The profile can be switched at any time from the RoutePanel. Changing profiles automatically re-requests the route with the new travel mode.
User Interface
"Route to" Actions
"Route to" buttons appear alongside "Navigate to" throughout the interface:
- User markers — route to another team member's position
- Markers — route to a marker (uses centroid for polygons/lines)

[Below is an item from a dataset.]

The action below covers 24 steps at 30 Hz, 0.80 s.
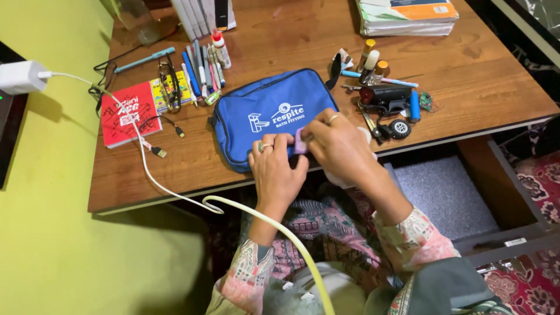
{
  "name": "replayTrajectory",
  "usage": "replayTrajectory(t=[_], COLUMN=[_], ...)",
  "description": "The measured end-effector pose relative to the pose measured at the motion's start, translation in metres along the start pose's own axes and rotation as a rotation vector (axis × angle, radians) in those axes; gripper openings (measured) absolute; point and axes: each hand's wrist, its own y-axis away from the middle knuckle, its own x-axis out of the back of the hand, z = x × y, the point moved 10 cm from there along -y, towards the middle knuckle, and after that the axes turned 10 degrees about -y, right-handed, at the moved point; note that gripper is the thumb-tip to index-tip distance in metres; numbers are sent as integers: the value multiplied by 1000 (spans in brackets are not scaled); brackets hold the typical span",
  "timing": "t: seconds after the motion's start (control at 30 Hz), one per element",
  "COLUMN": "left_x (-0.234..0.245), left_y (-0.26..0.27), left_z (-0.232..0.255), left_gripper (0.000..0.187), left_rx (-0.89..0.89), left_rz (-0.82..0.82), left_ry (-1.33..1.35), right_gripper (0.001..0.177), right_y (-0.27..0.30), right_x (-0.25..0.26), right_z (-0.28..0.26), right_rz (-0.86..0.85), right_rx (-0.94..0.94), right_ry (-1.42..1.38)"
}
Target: The person wipes the exterior and interior of a blue zippered pouch with a cloth, then wipes a small black handheld device. The pouch is placed on a wooden desk with various stationery items nearby.
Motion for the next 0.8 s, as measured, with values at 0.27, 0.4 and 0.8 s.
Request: replayTrajectory(t=[0.27,0.4,0.8], left_x=[1,-5,-9], left_y=[-3,-5,8], left_z=[-4,25,39], left_gripper=[37,54,28], left_rx=[13,-119,-122], left_rz=[-48,-31,-10], left_ry=[0,10,142], right_gripper=[18,17,19], right_y=[-3,7,-22], right_x=[33,19,0], right_z=[46,37,90], right_rz=[105,65,109], right_rx=[-96,-117,-178], right_ry=[-35,-68,-43])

- Roster panel — route to a user from the roster list
RoutePanel
The RoutePanel is a slide-out panel that appears when a route is active. It contains:
- Profile selector — switch between auto, bicycle, and pedestrian
- Route summary — total distance and estimated travel time
- Turn-by-turn instructions — step-by-step maneuver list with distance to each turn
- Cancel route — clear the active route
ManeuverHUD
While a route is active, a floating ManeuverHUD overlay appears on the map showing the next upcoming maneuver — direction, street name, and distance to the turn. The HUD automatically advances as you progress along the route.
Route Layer
The route is rendered on the map as a blue route line with a darker casing for contrast. Start and end markers indicate the route endpoints. The line follows the actual road geometry returned by Valhalla.
Auto-Reroute
When your GPS position deviates more than 50 meters from the route line, the system automatically requests a new route from your current position to the original destination. This ensures the instructions stay relevant even if you take a different path.
REST API
| Method | Path | Auth | Description |
|---|---|---|---|
POST |
/api/route |
Any authenticated | Request a route between two points |
GET |
/api/route/status |
Any authenticated | Check routing engine status (ready, building, unavailable) |
POST |
/api/route/admin/import |
Admin | Upload OSM PBF file for tile building |
GET |
/api/route/admin/status |
Admin | Detailed import/tile build status |
DELETE |
/api/route/admin/data |
Admin | Delete imported routing data |
Permissions
| Capability | Observer | Operator | Admin |
|---|---|---|---|
| Request routes | Yes | Yes | Yes |
| View routing status | Yes | Yes | Yes |
| Import PBF data | No | No | Yes |
| Delete routing data | No | No | Yes |
Admin Dashboard
The Routing tab in the Admin Dashboard provides data management:
- Status indicator — shows whether the Valhalla engine is ready, building tiles, or unavailable
- Import PBF — upload an OpenStreetMap PBF extract
- Build progress — real-time status during tile building
- Delete data — remove imported routing data and tiles
The Valhalla container uses an entrypoint script with MD5-based skip logic — if the same PBF file is re-imported, tile building is skipped automatically. The container restarts after a PBF import to load the new tiles.